WHAT TO PRODUCE - Each line with the string "storage" is to be copied from the records below.

TASK INPUT -

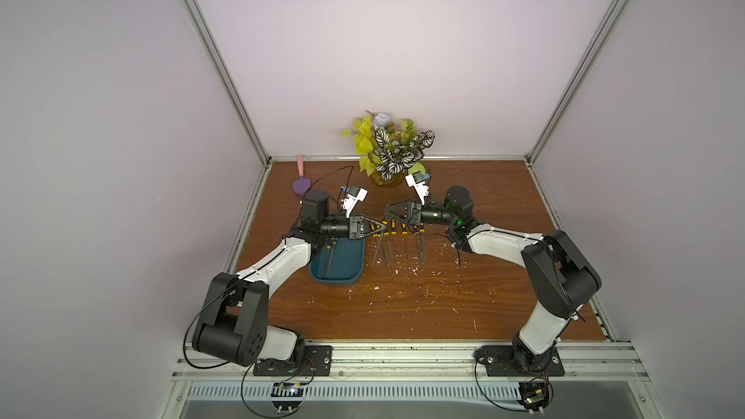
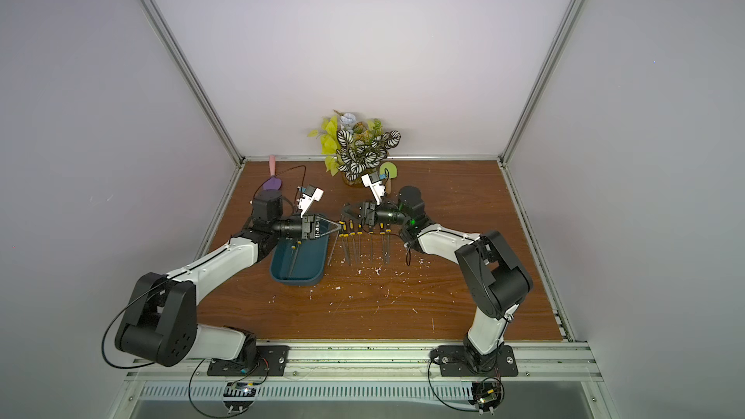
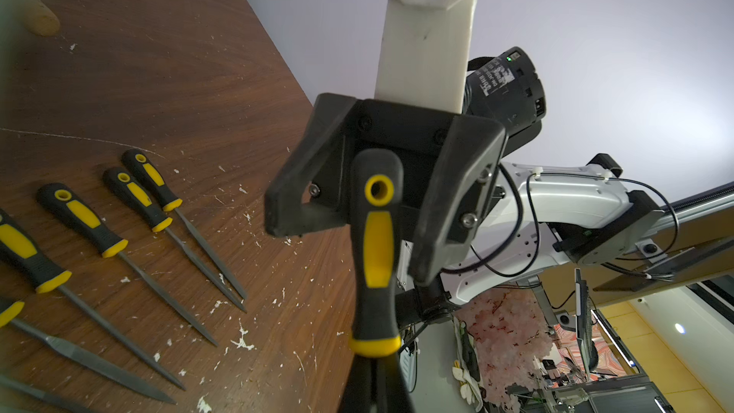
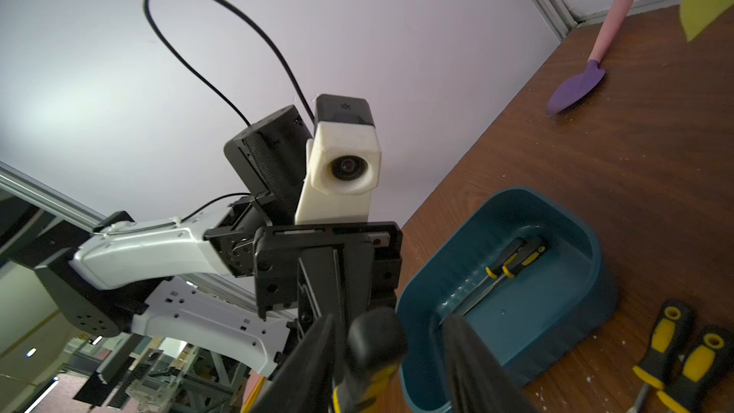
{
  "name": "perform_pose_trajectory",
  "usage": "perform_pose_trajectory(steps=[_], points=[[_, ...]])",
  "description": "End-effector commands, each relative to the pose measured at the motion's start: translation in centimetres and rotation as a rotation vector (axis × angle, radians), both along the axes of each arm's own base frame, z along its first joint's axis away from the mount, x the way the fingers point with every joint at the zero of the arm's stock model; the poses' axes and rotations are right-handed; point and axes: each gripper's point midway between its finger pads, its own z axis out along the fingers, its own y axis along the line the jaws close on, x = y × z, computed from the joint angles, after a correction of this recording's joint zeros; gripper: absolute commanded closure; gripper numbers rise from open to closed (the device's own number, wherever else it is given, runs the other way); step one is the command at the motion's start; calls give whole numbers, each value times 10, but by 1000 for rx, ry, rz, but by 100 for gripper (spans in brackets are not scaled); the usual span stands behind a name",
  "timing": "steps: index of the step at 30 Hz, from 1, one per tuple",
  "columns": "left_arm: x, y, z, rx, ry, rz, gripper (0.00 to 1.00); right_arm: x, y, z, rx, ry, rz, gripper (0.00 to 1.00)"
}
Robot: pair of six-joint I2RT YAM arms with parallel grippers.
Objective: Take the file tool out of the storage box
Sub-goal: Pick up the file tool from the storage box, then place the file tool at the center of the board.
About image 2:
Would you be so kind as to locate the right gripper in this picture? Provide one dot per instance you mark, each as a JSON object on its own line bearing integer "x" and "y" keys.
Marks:
{"x": 370, "y": 214}

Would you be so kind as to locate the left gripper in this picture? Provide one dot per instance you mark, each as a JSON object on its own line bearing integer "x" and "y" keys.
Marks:
{"x": 328, "y": 225}

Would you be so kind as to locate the teal plastic storage box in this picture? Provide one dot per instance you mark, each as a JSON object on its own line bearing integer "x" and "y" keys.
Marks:
{"x": 310, "y": 266}

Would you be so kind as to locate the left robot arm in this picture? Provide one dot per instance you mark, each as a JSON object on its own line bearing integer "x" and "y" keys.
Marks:
{"x": 160, "y": 323}

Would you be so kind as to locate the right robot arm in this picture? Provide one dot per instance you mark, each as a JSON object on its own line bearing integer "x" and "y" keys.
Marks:
{"x": 496, "y": 278}

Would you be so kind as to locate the potted plant in glass vase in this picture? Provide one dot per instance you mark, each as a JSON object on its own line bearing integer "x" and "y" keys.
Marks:
{"x": 353, "y": 147}

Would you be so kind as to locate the purple heart-shaped spatula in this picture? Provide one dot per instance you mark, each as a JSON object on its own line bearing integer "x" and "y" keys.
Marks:
{"x": 273, "y": 183}

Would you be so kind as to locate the left controller board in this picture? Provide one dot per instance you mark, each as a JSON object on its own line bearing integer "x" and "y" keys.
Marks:
{"x": 237, "y": 397}

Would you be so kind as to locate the controller board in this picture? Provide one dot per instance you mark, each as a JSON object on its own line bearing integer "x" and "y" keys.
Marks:
{"x": 237, "y": 397}
{"x": 488, "y": 395}

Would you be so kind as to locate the right controller board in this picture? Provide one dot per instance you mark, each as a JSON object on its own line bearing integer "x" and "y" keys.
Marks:
{"x": 488, "y": 395}

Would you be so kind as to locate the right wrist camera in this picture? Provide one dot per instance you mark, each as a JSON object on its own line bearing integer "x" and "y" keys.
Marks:
{"x": 376, "y": 184}

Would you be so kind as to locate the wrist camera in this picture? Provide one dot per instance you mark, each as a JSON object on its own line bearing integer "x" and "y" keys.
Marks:
{"x": 307, "y": 196}
{"x": 376, "y": 184}

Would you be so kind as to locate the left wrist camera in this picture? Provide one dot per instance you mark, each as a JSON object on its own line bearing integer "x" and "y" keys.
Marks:
{"x": 307, "y": 196}

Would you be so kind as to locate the green spatula wooden handle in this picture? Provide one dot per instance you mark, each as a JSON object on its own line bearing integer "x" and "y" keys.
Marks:
{"x": 387, "y": 171}

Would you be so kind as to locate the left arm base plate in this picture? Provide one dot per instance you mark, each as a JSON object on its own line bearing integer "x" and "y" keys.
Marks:
{"x": 268, "y": 360}

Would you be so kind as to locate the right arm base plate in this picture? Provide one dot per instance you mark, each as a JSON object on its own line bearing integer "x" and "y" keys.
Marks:
{"x": 461, "y": 360}

ANSWER TO THE PROBLEM -
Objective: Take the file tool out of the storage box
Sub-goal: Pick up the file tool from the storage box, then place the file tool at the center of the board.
Would you be so kind as to locate the teal plastic storage box in this picture? Provide one dot per instance you mark, each as a JSON object on its own line bearing integer "x" and "y" keys.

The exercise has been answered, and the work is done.